◆ **Exercise requirements**
A verbatim restatement of the data, free of pictures, is what you should output.

____

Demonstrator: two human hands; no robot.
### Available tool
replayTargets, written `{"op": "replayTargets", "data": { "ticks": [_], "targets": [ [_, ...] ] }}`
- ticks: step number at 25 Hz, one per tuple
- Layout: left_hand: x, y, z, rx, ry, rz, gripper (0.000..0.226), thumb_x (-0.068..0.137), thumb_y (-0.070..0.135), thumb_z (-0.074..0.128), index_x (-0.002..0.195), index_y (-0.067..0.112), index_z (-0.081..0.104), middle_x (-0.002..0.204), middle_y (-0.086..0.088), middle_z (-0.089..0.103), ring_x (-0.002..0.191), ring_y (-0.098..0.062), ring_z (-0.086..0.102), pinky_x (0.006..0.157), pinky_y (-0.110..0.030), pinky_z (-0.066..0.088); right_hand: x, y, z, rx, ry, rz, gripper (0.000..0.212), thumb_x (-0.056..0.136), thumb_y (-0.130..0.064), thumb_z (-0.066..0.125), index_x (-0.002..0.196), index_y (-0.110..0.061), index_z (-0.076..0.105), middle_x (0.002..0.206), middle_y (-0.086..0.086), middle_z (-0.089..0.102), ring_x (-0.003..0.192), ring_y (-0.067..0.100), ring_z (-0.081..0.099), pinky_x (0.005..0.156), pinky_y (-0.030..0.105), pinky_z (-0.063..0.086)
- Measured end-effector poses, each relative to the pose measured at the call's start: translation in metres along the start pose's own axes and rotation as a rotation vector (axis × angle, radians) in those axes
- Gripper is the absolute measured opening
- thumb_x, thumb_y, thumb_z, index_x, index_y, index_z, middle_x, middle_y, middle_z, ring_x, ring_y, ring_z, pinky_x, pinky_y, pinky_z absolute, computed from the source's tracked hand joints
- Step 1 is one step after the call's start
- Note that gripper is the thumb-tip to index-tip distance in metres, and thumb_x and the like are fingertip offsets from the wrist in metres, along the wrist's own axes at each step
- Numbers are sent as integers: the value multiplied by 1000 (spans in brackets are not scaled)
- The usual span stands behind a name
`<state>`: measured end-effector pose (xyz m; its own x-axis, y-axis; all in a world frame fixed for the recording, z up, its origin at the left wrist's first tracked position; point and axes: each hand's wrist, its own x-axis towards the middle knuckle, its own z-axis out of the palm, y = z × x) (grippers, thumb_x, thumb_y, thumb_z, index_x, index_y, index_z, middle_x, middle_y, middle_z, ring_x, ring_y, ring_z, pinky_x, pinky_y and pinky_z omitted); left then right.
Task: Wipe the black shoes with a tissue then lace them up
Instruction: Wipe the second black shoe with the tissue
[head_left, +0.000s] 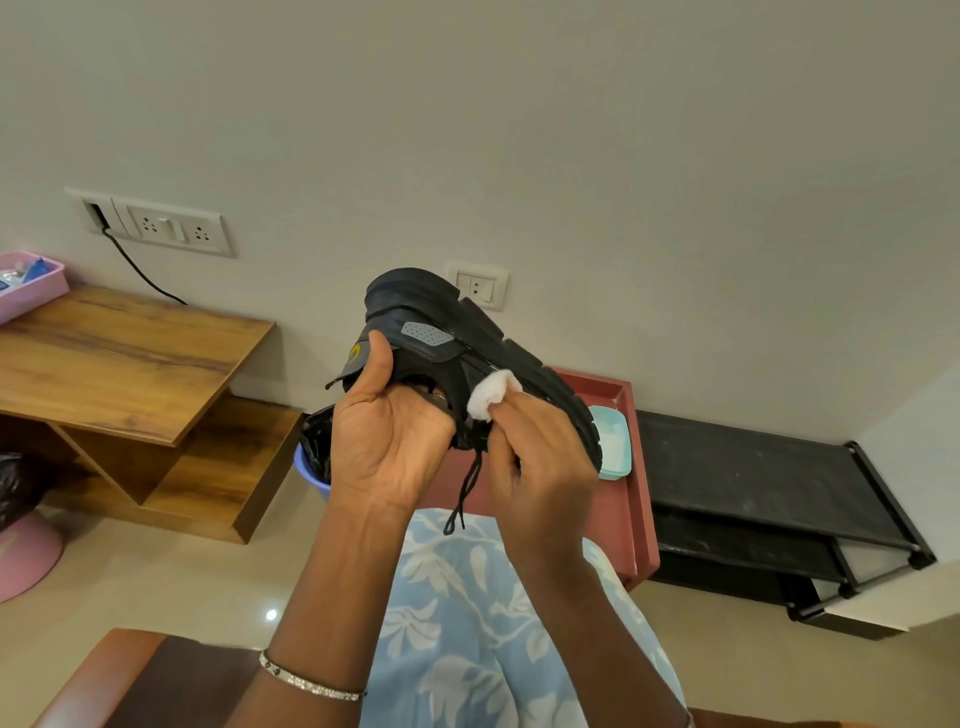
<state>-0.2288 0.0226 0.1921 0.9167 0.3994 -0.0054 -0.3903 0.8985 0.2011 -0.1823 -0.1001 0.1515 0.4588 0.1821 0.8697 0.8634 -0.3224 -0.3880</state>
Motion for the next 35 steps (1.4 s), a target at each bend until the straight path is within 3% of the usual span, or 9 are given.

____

◆ **The completed task**
Demonstrator: two human hands; no robot.
### Available tool
replayTargets, written `{"op": "replayTargets", "data": { "ticks": [_], "targets": [ [_, ...] ] }}`
- ticks: step number at 25 Hz, one per tuple
- Layout: left_hand: x, y, z, rx, ry, rz, gripper (0.000..0.226), thumb_x (-0.068..0.137), thumb_y (-0.070..0.135), thumb_z (-0.074..0.128), index_x (-0.002..0.195), index_y (-0.067..0.112), index_z (-0.081..0.104), middle_x (-0.002..0.204), middle_y (-0.086..0.088), middle_z (-0.089..0.103), ring_x (-0.002..0.191), ring_y (-0.098..0.062), ring_z (-0.086..0.102), pinky_x (0.006..0.157), pinky_y (-0.110..0.030), pinky_z (-0.066..0.088); right_hand: x, y, z, rx, ry, rz, gripper (0.000..0.212), thumb_x (-0.056..0.136), thumb_y (-0.130..0.064), thumb_z (-0.066..0.125), index_x (-0.002..0.196), index_y (-0.110..0.061), index_z (-0.076..0.105), middle_x (0.002..0.206), middle_y (-0.086..0.086), middle_z (-0.089..0.102), ring_x (-0.003..0.192), ring_y (-0.067..0.100), ring_z (-0.081..0.099), pinky_x (0.005..0.156), pinky_y (-0.030..0.105), pinky_z (-0.063..0.086)
- Measured end-effector poses, each relative to the pose measured at the call's start: translation in metres along the start pose's own axes and rotation as a rotation vector (axis × angle, radians) in those axes
- Gripper is the absolute measured opening
- thumb_x, thumb_y, thumb_z, index_x, index_y, index_z, middle_x, middle_y, middle_z, ring_x, ring_y, ring_z, pinky_x, pinky_y, pinky_z absolute, computed from the source's tracked hand joints
- Step 1 is one step after the call's start
- Note that gripper is the thumb-tip to index-tip distance in metres, and thumb_x and the like are fingertip offsets from the wrist in metres, along the wrist's own axes at each step
- Numbers are sent as integers: the value multiplied by 1000 (spans in brackets are not scaled)
- The usual span stands behind a name
`<state>`: measured end-effector pose (xyz m; its own x-axis, y-axis; all in a world frame fixed for the recording, z up, its origin at the left wrist's first tracked position; point and axes: each hand's wrist, its own x-axis towards the middle knuckle, its own z-axis out of the palm, y = z × x) (grippers, thumb_x, thumb_y, thumb_z, index_x, index_y, index_z, middle_x, middle_y, middle_z, ring_x, ring_y, ring_z, pinky_x, pinky_y and pinky_z omitted); left then right.
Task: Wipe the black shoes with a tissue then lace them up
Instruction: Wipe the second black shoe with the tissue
[head_left, +0.000s] 
<state>-0.2288 0.0226 0.1921 0.9167 0.3994 -0.0054 -0.3903 0.8985 0.2011 -0.1823 -0.1001 0.1515 0.4588 0.1821 0.8697 0.8634 -0.3224 -0.3880</state>
Motion for the next 35 steps (1.4 s), a target at each bend until the straight path is within 3% of the usual span, or 9 are given.

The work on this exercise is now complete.